Neither of these heads are suitable in a modern engine. By the time you rebuild them you'll have as much or more money in them than a new set of Vortecs. The Vortecs are worth 40 or more horsepower over ported camel hump heads and far more than that over SMOG heads of the 70s and 80s.


I wouldn't run a forged piston in a street engine, they just require too much care and feeding. They must run a wide clearance which results in a lot of skirt slap till the engine get fully warmed. Everytime you stop at Jack In The Box and let the engine cool down, you have to go through the warm up routine again. It's just a big pain, if not running laughing gas or a blower it a pain you'll find you can live without.
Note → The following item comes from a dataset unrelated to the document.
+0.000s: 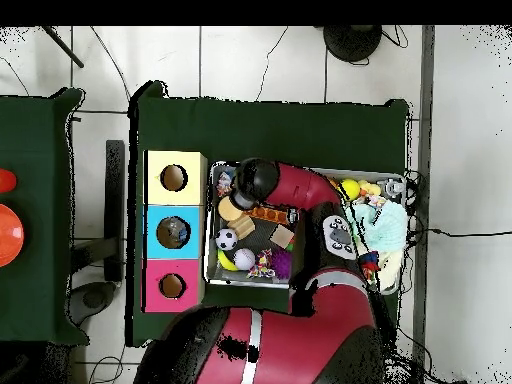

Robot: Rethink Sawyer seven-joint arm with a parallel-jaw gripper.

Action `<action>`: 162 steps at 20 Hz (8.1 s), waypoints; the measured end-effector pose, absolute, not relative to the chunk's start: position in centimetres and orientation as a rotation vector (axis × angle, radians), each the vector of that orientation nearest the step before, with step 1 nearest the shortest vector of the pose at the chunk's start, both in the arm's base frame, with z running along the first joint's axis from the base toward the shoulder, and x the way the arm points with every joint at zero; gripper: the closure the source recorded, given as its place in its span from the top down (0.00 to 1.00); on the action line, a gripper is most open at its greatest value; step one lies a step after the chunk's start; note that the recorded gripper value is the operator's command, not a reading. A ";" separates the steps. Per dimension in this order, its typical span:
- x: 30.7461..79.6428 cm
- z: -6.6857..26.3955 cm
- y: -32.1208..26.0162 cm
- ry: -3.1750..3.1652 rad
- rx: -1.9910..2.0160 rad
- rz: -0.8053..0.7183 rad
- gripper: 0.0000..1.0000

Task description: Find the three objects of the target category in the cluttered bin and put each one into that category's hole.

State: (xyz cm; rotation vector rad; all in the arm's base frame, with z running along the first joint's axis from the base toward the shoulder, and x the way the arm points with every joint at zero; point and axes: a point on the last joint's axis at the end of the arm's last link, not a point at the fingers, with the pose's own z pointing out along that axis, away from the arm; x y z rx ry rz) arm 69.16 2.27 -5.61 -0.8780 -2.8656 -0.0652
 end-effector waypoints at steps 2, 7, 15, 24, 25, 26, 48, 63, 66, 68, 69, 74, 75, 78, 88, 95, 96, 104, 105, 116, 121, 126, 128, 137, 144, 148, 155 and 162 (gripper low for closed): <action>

Pump gas requires that you stay around 9 maybe 9.5 with a Vortec style cast iron head. Aluminum can run a half to a full ratio higher. The Vortec hits around 64 cc chambers. The equation to solve static compression is (cylinder volume + chamber volume + piston crown to block deck clearance + gasket volume +or- piston dish or dome volume) divided by (chamber volume + piston crown to block deck clearance + gasket volume +or- piston dish or dome volume). Chevrolet adjusts compression piston dish volume, but production pistons till the new LS family of engines used a simple circular dish. This is not a good mechanical design from the stand point of detonation tolerance. A "D" dish or flat top piston is much better. With this design the flat section of the piston closes closely with the flat surface of the combustion chamber forming a tight squish and quench surface that builds a lot of "mechanical" octane into the engine, greatly improving its resistance to detonation and pre ignition. This closing of the flat surfaces really needs to be at least .080 inch and is much, much better if held at .040 inch. You really need to have your engine apart to measure piston crown to deck clearance and combustion chamber volume before doing much of anything. With those values you can backwards compute what the gasket thickness and piston dish (if any) volumes need to be to arrive at the proper static compression ratio. Remember that longer cams require more static compression, consult with your cam grinder on this if your getting over 220 degrees measured at .050 inch lift.  For a street piston I'd go with a cast hypereutectic with an engine that sees the occasional high RPM blast. Forged if high power and high revs will be sustained for minutes rather than seconds or if using a power adder.